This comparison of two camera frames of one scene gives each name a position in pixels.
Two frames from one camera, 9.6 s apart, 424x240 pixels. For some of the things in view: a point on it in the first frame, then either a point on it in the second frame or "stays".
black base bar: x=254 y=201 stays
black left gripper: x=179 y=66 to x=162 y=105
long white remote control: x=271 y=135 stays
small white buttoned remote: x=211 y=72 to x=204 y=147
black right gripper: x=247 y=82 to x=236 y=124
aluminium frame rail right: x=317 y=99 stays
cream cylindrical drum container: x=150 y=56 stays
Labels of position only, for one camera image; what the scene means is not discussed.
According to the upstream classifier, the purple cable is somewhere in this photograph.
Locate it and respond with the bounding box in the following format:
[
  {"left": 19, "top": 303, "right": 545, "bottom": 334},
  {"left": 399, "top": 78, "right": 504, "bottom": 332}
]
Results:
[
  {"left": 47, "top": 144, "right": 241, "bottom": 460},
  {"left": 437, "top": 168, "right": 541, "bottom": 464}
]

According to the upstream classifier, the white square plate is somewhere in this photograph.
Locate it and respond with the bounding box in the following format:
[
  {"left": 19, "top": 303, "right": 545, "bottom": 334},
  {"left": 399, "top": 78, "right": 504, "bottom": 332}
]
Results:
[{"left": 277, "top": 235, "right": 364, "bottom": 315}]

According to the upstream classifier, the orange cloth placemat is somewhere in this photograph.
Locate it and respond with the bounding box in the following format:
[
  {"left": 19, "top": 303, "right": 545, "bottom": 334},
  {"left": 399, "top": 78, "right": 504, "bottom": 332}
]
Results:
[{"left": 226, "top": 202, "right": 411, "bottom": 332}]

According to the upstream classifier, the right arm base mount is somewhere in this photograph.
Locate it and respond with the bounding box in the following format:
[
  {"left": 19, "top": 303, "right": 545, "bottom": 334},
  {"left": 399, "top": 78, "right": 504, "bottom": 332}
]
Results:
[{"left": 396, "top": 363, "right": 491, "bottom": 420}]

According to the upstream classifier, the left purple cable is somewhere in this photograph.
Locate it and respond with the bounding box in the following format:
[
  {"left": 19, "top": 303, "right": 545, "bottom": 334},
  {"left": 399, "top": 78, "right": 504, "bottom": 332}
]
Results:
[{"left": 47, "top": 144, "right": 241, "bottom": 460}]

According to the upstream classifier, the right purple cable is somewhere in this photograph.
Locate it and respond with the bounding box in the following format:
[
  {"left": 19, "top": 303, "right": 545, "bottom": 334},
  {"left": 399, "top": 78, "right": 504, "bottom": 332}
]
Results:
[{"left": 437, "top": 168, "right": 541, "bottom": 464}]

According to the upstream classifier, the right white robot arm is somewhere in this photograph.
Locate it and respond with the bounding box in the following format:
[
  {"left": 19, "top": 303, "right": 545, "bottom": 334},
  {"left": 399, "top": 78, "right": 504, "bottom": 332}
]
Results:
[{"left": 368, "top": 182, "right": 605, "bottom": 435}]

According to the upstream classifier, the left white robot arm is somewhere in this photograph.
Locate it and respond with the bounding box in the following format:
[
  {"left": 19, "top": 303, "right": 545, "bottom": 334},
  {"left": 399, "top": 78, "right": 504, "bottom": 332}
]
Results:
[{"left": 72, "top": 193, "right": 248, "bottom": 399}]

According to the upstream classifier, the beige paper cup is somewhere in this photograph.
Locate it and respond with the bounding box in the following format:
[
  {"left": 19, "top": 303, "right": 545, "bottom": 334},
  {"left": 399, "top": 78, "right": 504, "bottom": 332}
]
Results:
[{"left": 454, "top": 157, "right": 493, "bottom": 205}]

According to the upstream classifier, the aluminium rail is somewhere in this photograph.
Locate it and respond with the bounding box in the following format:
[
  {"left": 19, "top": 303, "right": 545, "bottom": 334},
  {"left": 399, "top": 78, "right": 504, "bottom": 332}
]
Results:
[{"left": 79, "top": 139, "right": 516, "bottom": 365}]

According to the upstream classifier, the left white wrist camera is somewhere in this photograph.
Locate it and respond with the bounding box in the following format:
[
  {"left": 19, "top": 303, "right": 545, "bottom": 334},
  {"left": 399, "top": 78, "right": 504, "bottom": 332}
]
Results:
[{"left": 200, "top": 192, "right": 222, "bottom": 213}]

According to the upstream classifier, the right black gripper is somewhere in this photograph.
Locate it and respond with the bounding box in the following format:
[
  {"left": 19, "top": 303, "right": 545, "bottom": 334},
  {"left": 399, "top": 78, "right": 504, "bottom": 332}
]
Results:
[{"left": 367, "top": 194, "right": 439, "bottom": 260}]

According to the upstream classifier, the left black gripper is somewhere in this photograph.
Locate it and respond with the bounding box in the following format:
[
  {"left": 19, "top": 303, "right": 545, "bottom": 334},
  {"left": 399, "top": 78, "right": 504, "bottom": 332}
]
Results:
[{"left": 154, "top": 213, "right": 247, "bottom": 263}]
□ □ □ □ □ □ □
Work to be completed:
Collect the lines of the records that include the string "purple".

Solved exercise:
According to the upstream classifier, the purple cable is somewhere in this photograph.
According to the upstream classifier, the left purple cable is somewhere in this photograph.
According to the upstream classifier, the right purple cable is somewhere in this photograph.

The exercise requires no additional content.